期刊
JOURNAL OF BIOSCIENCE AND BIOENGINEERING
卷 109, 期 1, 页码 25-31出版社
SOC BIOSCIENCE BIOENGINEERING JAPAN
DOI: 10.1016/j.jbiosc.2009.07.008
关键词
Acetobacter; grpE; Stress; Acetic acid fermentation; Heat-shock protein; qRT-PCR
The grpE gene in Acetobacter pasteurianus NBRC 3283 was cloned and characterized, to elucidate the mechanism underlying the resistance of acetic acid bacteria to the stressors existing during acetic acid fermentation. This gene was found to be located in tandem with two related genes, appearing on the genome in the order grpE-dnaK-dnaJ. A sigma(32)-type promoter sequence was found in the upstream region of grpE. The relative transcription levels of grpE, dnaK, and dnaJ mRNA were in the ratio of approximately 1:2:0.1, and the genes were transcribed as grpE-dnaK, dnaK, and dnaJ. The transcription level of grpE was elevated by heat shock and treatment with ethanol.
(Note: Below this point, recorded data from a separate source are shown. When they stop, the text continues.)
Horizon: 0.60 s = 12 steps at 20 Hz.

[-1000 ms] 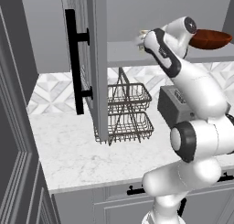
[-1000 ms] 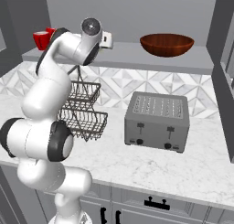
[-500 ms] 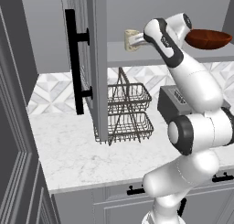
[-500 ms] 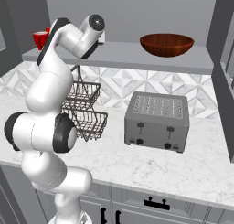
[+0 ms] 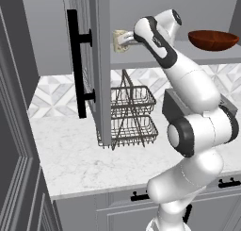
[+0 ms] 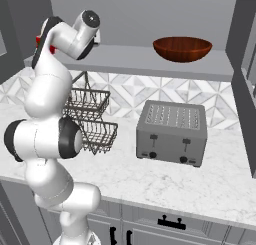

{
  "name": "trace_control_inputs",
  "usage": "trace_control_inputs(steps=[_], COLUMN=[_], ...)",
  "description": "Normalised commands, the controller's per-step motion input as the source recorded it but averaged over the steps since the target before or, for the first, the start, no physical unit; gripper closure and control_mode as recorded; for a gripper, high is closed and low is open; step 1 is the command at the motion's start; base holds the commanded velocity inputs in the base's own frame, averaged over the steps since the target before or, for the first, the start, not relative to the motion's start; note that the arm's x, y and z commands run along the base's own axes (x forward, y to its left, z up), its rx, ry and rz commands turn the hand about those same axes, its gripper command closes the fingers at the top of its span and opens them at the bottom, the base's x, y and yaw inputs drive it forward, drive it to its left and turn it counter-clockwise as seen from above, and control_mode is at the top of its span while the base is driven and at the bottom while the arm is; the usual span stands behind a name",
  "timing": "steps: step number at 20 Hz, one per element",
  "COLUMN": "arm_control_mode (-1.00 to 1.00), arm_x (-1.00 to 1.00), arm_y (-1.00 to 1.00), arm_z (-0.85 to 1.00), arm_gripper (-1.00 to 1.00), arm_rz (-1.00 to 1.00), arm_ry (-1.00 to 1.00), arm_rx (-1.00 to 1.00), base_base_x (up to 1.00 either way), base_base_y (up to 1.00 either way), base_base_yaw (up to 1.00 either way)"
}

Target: Gather all objects into one cabinet and sort the glasses and bowls to opposite sides.

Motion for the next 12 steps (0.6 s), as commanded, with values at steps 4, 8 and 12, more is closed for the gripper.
trace_control_inputs(steps=[4, 8, 12], arm_control_mode=[-1.0, -1.0, -1.0], arm_x=[0.12, 0.18, 0.24], arm_y=[0.47, 0.46, 0.04], arm_z=[0.0, 0.0, 0.0], arm_gripper=[1.0, 1.0, 1.0], arm_rz=[0.0, 0.0, 0.0], arm_ry=[0.0, 0.02, 0.04], arm_rx=[0.0, 0.0, 0.0], base_base_x=[0.0, 0.0, 0.0], base_base_y=[0.0, 0.0, 0.0], base_base_yaw=[0.0, 0.0, 0.0])
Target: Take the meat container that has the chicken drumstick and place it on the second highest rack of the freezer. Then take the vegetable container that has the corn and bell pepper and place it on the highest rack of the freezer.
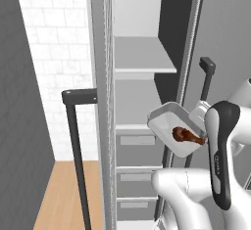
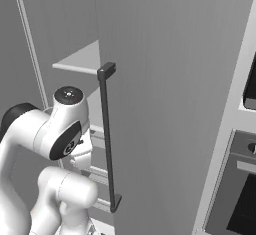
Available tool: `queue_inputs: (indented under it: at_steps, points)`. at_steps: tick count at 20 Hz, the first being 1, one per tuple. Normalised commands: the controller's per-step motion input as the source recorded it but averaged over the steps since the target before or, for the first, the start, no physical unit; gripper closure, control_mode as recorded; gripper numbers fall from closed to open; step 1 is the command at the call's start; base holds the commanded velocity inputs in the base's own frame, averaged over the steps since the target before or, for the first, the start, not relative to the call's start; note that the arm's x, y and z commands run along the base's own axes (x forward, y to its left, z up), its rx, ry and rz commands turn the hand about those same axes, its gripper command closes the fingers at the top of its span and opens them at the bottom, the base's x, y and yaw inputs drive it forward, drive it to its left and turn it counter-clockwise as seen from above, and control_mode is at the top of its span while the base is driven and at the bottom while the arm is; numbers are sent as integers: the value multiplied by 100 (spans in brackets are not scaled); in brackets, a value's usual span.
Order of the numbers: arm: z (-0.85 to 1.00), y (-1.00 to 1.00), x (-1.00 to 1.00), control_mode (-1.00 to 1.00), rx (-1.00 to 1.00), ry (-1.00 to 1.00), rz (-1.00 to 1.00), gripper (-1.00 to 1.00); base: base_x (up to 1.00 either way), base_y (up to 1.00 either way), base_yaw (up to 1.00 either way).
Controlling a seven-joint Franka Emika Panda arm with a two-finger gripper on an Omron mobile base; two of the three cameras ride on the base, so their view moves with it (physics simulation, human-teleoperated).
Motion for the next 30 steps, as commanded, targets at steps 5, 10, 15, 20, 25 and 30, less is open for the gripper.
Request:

Co-overexpression of GrpE with DnaK/J in cells resulted in improved growth compared to the single overexpression of DnaK/J in high temperature or ethanol-containing conditions, suggesting that GrpE acts cooperatively with DnaK/J for expressing resistance to those stressors considered to exist during acetic acid fermentation. Our findings indicate that GrpE is closely associated with adaptation to stressors in A. pasteurianus and may play an important role in acetic acid fermentation. (C) 2009, The Society for Biotechnology, Japan. All rights reserved.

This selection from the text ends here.